[Records drawn from a dataset]
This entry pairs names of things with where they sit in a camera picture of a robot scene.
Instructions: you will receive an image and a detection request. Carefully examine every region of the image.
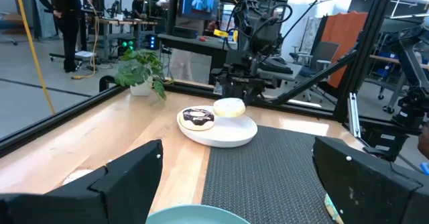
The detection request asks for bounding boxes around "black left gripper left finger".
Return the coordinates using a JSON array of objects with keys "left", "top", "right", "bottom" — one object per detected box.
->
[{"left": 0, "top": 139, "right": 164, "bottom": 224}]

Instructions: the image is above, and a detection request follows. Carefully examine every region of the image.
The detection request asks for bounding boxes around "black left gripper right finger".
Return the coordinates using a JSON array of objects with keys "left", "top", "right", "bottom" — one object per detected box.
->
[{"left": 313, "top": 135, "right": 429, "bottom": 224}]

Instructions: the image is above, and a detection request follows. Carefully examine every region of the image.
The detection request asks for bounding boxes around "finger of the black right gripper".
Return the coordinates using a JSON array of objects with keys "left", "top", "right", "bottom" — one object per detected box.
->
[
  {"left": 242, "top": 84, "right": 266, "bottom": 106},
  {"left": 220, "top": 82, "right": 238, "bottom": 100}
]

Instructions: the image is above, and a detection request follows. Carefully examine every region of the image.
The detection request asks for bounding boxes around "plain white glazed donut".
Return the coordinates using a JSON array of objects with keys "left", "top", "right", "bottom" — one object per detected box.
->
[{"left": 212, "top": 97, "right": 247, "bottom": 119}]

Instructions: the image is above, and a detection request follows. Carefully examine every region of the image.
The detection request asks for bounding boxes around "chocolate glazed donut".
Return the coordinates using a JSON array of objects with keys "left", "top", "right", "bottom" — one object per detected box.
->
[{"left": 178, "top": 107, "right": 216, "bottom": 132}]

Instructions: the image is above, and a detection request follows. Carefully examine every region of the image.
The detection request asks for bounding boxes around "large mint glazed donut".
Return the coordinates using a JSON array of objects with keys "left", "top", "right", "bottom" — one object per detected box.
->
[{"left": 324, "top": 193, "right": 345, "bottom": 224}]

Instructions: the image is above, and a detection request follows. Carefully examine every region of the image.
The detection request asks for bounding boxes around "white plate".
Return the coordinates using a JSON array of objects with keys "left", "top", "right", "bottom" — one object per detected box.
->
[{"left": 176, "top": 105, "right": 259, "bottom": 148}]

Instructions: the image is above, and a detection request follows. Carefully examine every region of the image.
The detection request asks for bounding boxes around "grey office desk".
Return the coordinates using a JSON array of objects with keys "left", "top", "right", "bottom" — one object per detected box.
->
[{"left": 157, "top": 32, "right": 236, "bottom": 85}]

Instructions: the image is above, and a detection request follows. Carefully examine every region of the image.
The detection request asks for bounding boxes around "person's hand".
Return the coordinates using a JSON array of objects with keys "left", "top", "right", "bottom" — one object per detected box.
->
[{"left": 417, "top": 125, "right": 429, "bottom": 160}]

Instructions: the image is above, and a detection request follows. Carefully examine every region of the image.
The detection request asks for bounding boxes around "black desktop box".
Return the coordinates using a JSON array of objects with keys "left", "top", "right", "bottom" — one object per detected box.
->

==

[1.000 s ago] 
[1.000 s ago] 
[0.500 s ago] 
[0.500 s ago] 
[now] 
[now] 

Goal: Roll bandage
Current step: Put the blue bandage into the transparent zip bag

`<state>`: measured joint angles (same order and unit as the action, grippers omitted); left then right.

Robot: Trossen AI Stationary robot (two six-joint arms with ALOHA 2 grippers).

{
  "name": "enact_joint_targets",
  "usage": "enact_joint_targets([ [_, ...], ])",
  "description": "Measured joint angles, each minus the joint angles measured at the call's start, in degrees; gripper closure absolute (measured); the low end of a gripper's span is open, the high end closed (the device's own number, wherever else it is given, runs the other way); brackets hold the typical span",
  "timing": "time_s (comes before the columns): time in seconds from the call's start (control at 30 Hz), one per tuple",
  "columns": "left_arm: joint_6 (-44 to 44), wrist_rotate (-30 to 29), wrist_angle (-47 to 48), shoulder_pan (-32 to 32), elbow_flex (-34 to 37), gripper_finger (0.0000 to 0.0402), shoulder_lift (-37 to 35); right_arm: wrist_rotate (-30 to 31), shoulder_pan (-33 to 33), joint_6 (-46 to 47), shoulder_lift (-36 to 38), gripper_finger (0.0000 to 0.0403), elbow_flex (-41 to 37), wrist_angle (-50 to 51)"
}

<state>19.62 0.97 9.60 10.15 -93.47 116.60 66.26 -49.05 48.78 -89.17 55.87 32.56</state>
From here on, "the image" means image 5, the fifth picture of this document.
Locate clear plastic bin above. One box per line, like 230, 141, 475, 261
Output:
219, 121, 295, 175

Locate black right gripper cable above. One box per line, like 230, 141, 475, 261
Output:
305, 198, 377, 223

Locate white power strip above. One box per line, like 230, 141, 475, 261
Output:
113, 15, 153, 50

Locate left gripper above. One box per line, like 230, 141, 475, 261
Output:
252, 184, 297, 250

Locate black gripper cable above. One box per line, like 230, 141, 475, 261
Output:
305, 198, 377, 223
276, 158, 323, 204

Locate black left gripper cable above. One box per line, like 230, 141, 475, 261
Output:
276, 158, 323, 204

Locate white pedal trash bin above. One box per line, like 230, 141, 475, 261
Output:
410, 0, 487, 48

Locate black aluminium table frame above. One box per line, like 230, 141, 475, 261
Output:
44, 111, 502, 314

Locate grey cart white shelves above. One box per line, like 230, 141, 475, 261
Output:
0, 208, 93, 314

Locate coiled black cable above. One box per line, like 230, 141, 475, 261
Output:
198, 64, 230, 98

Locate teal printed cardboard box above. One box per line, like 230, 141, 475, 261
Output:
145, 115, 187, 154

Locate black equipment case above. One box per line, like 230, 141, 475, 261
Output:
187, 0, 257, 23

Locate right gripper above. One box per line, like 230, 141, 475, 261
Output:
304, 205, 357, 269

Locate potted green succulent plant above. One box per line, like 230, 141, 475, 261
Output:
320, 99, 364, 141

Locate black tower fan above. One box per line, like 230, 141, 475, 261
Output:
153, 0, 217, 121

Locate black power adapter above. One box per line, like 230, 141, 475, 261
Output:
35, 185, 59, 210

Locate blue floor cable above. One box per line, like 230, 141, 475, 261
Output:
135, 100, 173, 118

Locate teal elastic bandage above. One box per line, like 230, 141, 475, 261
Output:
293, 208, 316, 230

● **YOUR INSTRUCTIONS**: Copy out every line from the data above in which the word "glazed" occurs.

● **SOLUTION FOR THIS PROBLEM**:
The detection request asks for bounding boxes around "plain white glazed donut".
The detection request asks for bounding boxes around "chocolate glazed donut".
The detection request asks for bounding boxes around "large mint glazed donut".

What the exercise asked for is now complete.